Seniority Eigenstate Configuration Interaction

TL;DR

This paper introduces a seniority eigenstate configuration interaction method that constrains wave functions to fixed local seniority, achieving high accuracy for strongly-correlated systems.

Contribution

It develops a new seniority eigenstate CI approach with fixed local seniority constraints, improving accuracy in strongly-correlated electronic systems.

Findings

High-seniority wave functions outperform seniority zero in accuracy.

Method achieves competitive or superior results for Hubbard model and nitrogen dissociation.

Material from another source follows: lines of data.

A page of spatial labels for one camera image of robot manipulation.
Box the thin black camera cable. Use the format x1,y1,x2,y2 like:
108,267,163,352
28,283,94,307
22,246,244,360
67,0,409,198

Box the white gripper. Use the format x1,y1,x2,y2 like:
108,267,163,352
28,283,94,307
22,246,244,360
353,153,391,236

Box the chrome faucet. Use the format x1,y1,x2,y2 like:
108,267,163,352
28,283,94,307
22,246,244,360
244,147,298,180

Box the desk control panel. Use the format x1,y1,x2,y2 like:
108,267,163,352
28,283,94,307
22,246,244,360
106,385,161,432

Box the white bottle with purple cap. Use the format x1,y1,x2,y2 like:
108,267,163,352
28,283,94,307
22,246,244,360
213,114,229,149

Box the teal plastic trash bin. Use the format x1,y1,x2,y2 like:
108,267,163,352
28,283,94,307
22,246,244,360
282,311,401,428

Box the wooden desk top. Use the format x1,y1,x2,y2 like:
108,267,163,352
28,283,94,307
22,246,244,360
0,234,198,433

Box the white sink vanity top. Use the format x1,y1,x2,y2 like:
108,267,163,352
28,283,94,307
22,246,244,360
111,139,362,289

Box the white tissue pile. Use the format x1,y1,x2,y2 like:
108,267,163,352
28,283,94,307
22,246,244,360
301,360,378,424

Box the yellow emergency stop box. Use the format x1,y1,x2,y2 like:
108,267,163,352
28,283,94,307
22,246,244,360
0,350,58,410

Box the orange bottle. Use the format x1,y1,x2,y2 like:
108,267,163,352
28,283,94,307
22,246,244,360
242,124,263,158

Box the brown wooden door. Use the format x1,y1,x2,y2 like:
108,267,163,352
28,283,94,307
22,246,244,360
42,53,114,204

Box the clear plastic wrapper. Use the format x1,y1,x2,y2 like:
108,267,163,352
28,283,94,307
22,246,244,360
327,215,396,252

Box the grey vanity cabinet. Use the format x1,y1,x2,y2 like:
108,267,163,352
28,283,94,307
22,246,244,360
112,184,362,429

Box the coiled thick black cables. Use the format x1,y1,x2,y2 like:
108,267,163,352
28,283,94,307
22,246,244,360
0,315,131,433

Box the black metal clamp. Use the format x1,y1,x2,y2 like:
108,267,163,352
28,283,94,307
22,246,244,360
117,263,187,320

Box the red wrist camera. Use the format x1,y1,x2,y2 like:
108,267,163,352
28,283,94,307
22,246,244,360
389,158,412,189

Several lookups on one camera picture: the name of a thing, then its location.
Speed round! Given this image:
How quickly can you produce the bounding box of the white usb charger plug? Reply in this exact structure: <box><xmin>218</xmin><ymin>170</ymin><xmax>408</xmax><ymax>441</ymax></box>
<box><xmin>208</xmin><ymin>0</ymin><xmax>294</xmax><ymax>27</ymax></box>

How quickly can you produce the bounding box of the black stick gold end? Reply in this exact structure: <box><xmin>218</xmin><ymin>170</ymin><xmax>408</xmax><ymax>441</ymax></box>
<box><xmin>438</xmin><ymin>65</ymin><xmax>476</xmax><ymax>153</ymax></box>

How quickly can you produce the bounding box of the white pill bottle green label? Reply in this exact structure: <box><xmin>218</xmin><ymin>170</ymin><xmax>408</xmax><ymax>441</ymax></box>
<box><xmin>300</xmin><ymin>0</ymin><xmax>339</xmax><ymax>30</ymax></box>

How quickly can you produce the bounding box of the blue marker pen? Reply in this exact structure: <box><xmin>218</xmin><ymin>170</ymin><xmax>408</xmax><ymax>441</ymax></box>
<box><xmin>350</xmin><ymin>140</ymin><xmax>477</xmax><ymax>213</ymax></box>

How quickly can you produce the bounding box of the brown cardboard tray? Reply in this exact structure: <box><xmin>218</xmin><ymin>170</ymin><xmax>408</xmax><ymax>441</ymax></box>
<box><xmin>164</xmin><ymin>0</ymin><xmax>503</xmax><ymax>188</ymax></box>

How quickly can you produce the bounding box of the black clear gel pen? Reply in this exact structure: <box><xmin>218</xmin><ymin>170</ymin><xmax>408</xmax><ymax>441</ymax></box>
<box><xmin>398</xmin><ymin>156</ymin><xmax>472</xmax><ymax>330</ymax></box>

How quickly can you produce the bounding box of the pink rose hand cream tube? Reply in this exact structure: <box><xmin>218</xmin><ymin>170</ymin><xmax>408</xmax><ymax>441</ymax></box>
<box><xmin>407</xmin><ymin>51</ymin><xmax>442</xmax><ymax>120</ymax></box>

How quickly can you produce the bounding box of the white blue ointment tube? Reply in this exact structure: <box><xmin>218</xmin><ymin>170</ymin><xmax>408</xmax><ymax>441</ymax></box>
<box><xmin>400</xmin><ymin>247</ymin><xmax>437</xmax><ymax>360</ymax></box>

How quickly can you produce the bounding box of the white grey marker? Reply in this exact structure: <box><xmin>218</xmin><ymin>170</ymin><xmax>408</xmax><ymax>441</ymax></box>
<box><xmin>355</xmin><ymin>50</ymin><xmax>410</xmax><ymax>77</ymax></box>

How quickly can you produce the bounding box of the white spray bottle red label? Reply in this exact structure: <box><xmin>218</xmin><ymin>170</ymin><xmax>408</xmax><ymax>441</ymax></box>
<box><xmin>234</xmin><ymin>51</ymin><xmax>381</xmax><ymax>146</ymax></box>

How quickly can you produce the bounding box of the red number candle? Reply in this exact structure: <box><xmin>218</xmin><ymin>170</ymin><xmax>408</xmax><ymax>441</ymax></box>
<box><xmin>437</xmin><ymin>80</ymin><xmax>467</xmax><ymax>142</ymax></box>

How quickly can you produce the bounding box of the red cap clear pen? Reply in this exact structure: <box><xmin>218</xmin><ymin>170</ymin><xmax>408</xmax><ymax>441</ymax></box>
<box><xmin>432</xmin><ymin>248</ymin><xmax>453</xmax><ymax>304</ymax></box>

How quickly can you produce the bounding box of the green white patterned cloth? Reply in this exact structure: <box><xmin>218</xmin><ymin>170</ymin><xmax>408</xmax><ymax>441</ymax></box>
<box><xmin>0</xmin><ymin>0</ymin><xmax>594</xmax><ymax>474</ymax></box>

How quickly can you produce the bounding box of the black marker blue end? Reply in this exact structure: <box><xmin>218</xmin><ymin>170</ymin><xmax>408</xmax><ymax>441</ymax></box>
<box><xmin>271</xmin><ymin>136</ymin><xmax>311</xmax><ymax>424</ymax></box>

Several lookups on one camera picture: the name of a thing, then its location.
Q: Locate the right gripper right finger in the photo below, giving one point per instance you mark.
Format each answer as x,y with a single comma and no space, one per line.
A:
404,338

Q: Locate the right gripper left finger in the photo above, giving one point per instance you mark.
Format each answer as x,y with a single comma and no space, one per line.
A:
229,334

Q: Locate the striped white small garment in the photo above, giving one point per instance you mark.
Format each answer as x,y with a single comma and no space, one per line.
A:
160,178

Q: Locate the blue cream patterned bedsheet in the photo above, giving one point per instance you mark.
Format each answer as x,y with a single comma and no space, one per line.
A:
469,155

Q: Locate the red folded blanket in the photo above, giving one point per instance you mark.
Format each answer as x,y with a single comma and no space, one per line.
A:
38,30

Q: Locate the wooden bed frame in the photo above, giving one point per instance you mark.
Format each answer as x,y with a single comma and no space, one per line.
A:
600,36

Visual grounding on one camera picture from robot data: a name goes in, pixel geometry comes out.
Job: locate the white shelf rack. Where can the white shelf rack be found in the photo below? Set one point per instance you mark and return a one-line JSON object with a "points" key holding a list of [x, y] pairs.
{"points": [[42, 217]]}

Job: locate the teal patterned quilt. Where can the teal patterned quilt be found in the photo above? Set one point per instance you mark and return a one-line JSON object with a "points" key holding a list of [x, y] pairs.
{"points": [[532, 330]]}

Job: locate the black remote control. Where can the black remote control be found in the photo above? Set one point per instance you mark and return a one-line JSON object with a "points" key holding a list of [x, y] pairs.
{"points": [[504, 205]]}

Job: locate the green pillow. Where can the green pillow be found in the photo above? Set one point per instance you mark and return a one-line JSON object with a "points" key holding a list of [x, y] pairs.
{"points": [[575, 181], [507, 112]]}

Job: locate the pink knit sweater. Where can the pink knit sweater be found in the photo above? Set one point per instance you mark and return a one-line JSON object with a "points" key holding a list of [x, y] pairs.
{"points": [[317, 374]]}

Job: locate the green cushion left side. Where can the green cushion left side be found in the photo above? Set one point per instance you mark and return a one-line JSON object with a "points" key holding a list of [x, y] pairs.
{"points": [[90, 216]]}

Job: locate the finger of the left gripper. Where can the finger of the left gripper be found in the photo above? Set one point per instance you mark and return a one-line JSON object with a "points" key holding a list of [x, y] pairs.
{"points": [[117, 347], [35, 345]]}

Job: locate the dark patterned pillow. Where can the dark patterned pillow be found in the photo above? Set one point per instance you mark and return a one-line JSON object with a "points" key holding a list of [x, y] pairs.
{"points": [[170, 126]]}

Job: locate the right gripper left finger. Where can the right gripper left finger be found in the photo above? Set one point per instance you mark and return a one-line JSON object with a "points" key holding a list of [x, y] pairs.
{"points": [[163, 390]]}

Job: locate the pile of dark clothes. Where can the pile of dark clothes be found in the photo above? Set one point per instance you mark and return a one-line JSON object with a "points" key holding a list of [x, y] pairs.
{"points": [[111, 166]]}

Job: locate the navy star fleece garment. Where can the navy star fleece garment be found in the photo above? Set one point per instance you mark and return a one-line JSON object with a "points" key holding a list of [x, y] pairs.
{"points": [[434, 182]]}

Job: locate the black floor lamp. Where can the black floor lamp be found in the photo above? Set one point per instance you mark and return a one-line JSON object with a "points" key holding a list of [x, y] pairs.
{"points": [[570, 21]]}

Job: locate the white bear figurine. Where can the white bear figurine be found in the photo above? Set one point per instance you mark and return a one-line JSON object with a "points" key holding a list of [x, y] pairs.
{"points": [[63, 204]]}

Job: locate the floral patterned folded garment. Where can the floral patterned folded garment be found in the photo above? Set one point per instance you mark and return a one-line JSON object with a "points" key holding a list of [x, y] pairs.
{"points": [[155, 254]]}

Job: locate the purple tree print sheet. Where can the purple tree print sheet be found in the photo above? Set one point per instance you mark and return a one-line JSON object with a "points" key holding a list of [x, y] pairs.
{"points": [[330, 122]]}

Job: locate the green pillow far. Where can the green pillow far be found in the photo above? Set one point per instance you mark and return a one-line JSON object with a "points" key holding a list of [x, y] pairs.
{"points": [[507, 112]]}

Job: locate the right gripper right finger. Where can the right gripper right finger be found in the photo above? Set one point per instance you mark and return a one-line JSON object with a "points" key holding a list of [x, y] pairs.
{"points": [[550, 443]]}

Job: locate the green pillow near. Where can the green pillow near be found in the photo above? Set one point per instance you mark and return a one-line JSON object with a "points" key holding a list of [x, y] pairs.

Effective Hamiltonian construction enables this new approach.

Abstract

Zero-seniority methods have shown great promise for the description of strongly-correlated electronic systems. Other seniority sectors have been much less explored, and in particular the maximal seniority sector and zero seniority have the same underlying algebraic structure. We introduce a seniority eigenstate configuration interaction in which the wave function is constrained to have good fixed local seniority for each paired orbital, by which we mean we partition orbitals into a pairing set with seniority zero, and a spin set with seniority one. We show how to build the effective Hamiltonian for this ansatz, and demonstrate that high-seniority wave functions have unexpectedly excellent accuracy for strongly-correlated fermionic systems, with accuracy competitive with or better than seniority zero for the Hubbard model and for the dissociation of the nitrogen molecule.